La soledad no deseada en España afecta al 13,5% de la población. Así lo recoge el Barómetro de la soledad no deseada en España 2024 presentado en junio de 2024. Este estudio promovido por la Fundación ONCE y la Fundación AXA en el marco del Observatorio SoledadES tiene como objetivo identificar tendencias tanto en relación con la incidencia de la soledad como con la percepción social de la problemática, además de conocer la percepción sobre las soluciones contra la soledad.
Adrián Tuñón Jiménez, coautor del informe, compartió reveladores datos y reflexiones sobre este fenómeno que afecta a una parte significativa de la población.
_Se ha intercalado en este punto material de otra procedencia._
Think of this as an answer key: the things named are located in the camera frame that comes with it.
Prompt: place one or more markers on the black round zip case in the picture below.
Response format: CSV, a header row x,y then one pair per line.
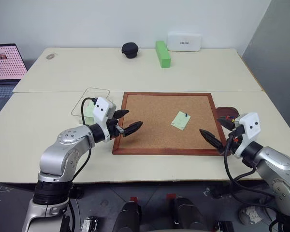
x,y
129,49

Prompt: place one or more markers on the brown round dish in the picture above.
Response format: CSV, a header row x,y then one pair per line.
x,y
228,111

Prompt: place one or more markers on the dark rounded shape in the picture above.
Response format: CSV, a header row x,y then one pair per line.
x,y
128,217
187,213

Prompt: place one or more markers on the light green paper note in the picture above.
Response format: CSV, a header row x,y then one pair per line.
x,y
180,121

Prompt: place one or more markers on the open laptop with pink screen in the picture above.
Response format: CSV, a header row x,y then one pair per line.
x,y
4,65

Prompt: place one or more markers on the cork board with wooden frame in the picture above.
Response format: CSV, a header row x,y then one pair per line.
x,y
157,125

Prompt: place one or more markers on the white rectangular box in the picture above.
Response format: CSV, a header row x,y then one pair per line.
x,y
184,42

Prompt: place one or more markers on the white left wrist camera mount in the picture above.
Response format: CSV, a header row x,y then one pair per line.
x,y
102,108

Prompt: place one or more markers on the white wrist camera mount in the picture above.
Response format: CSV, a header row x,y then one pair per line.
x,y
102,108
249,128

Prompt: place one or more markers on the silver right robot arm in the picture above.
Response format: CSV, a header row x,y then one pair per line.
x,y
275,162

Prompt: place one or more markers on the small red block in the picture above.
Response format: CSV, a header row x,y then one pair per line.
x,y
171,196
134,199

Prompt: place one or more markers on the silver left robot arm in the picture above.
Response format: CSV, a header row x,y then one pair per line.
x,y
62,149

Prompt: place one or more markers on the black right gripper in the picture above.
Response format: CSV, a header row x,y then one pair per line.
x,y
235,141

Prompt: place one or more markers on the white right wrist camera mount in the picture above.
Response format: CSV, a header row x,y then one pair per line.
x,y
249,128

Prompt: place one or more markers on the clear plastic tray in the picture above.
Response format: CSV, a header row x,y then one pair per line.
x,y
96,93

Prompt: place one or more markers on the grey partition panel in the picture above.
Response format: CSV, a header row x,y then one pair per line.
x,y
275,60

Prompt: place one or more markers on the green rectangular box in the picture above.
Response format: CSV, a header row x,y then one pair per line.
x,y
163,54

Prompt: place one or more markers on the grey shoe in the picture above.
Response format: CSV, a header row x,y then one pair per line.
x,y
251,215

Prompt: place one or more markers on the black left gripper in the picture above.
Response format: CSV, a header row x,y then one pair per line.
x,y
113,129
La soledad no deseada: Un problema creciente
Tuñón distingue entre dos tipos de soledad: el aislamiento social y la soledad no deseada. El primero se refiere a la falta de contacto con otras personas, mientras que la segunda es un sentimiento subjetivo en el que una persona siente que no tiene la cantidad o calidad de relaciones que espera. Este sentimiento puede ocurrir incluso en personas que están rodeadas de otras en su entorno laboral, familiar o social.
El informe revela que el 13,5% de la población española experimenta soledad crónica, pero esta cifra aumenta al 20% cuando se considera la soledad no deseada, afectando así a una de cada cinco personas. Además, el 29% de las personas que no se sienten solas actualmente han experimentado soledad en el pasado, lo que indica que casi la mitad de la población ha lidiado con este problema en algún momento de sus vidas.
Diferencias por género y edad
El estudio también encontró diferencias significativas por género y edad. Las mujeres tienden a sentirse más solas que los hombres, con un 21% frente al 18%. Por edades, la soledad tiene una forma de "U": es alta entre los jóvenes, disminuye en la edad adulta y vuelve a aumentar en personas mayores de 75 años debido a factores como discapacidades y la pérdida de seres queridos.
El impacto del entorno y la tecnología
Otro hallazgo interesante del informe es la influencia del entorno en la percepción de la soledad. Los jóvenes en entornos rurales se sienten más solos que aquellos en grandes ciudades, mientras que las personas mayores experimentan lo contrario. Esta diferencia sugiere que las políticas y acciones para combatir la soledad deben adaptarse a las características específicas de cada grupo demográfico.
En cuanto a la tecnología, Tuñón señaló que no es tanto el tiempo dedicado a las redes sociales lo que contribuye a la soledad, sino la falta de interacciones presenciales. Los jóvenes que se comunican principalmente de manera virtual tienden a sentirse más solos que aquellos que combinan interacciones virtuales y presenciales.
Medidas para combatir la soledad
Tuñón enfatizó la importancia de abordar la soledad desde diversas políticas y enfoques. Para la juventud, es crucial mejorar el bienestar emocional y fomentar relaciones presenciales en colegios y universidades. Para los adultos y mayores, se deben fortalecer las redes comunitarias y de vecindad, así como mejorar los servicios sociales para aquellos que están aislados por problemas de movilidad.
Finalmente, Tuñón subrayó la necesidad de integrar la perspectiva de la soledad en todas las políticas públicas, desde urbanismo hasta salud y educación, para crear una sociedad más conectada y solidaria.
Este estudi destaca la importancia de reconocer y abordar la soledad no deseada como un problema complejo que afecta a personas de todas las edades y entornos. Con un enfoque integral y políticas adecuadas, es posible reducir este sentimiento y mejorar la calidad de vida de muchas personas en España.